Re: [PATCH] thp: close race between split and zap huge pages

"Kirill A. Shutemov" <kirill.shutemov@xxxxxxxxxxxxxxx> · Fri, 18 Apr 2014 23:56:02 +0300 (EEST)

Andrew Morton wrote:
> On Wed, 16 Apr 2014 00:48:35 +0300 "Kirill A. Shutemov" <kirill.shutemov@xxxxxxxxxxxxxxx> wrote:
> 
> > Sasha Levin has reported two THP BUGs[1][2]. I believe both of them have
> > the same root cause. Let's look to them one by one.
> > 
> > The first bug[1] is "kernel BUG at mm/huge_memory.c:1829!".
> > It's BUG_ON(mapcount != page_mapcount(page)) in __split_huge_page().
> > >From my testing I see that page_mapcount() is higher than mapcount here.
> > 
> > I think it happens due to race between zap_huge_pmd() and
> > page_check_address_pmd(). page_check_address_pmd() misses PMD
> > which is under zap:
> 
> Why did this bug happen?
> 
> In other words, what earlier mistakes had we made which led to you
> getting this locking wrong?

Locking model for perfect (without missing any page table entry) rmap walk is
not straight-forward and seems not documented properly anywhere.

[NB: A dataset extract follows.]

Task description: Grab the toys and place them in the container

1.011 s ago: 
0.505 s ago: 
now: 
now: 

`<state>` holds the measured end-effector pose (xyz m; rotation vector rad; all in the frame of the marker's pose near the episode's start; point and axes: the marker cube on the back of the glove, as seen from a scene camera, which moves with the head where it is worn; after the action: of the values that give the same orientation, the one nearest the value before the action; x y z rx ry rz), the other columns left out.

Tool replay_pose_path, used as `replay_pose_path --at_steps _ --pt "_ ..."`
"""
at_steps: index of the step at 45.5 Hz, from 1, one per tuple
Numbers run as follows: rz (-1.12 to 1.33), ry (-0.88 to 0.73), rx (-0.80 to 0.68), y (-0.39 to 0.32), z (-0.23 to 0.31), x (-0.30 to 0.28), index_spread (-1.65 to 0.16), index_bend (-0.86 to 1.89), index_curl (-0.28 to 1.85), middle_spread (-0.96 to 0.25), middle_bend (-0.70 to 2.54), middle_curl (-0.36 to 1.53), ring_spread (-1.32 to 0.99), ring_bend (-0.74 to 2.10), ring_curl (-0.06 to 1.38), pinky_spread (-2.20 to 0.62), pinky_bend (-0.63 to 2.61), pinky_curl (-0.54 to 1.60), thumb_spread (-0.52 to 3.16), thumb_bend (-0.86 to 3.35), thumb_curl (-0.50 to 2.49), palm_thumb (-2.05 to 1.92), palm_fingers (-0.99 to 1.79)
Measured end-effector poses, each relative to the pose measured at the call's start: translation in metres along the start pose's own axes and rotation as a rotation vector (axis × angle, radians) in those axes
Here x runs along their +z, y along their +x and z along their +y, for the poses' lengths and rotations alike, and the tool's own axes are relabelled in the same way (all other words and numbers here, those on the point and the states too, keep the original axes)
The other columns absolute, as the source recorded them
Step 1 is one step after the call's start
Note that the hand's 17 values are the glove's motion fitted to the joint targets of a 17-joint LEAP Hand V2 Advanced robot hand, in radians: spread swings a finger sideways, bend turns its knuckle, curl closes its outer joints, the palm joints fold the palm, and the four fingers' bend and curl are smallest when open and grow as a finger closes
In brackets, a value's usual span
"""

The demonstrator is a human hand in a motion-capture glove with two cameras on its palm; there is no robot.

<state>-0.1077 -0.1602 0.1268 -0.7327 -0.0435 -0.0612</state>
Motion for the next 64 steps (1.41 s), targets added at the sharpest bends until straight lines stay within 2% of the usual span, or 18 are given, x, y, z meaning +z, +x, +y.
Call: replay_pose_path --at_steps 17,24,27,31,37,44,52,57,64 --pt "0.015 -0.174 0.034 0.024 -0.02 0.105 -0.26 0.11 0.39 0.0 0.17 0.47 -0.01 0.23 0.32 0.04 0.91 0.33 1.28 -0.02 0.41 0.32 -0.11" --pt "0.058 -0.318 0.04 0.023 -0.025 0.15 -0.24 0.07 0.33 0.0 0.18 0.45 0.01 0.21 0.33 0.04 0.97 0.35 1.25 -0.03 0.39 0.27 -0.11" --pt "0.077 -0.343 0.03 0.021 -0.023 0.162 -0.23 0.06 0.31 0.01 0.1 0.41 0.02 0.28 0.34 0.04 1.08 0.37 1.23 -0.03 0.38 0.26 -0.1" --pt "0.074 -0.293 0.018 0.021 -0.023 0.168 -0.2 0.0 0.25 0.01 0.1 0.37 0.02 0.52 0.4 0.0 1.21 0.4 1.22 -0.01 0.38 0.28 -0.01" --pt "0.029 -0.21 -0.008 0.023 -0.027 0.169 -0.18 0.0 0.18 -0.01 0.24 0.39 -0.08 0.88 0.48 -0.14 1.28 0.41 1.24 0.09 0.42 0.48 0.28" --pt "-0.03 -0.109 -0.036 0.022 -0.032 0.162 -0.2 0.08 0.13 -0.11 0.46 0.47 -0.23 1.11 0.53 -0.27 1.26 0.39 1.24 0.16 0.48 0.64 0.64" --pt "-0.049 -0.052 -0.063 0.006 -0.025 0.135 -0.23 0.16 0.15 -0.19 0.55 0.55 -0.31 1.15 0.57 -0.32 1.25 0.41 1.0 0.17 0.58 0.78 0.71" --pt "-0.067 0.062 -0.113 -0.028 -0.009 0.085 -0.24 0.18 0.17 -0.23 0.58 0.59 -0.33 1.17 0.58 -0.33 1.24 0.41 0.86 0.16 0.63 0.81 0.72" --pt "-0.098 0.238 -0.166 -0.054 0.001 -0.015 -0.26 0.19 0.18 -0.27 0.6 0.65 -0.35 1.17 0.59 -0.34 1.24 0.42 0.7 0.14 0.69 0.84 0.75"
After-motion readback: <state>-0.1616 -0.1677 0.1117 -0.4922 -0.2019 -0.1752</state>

Actually, the same bug was made for page_check_address() on introduction split
PTE lock (see c0718806cf95 mm: rmap with inner ptlock) and fixed later (see
479db0bf408e mm: dirty page tracking race fix).

> Based on that knowledge, what can we do to reduce the likelihood of
> such mistakes being made in the future?  (Hint: the answer to this
> will involve making changes to this patch).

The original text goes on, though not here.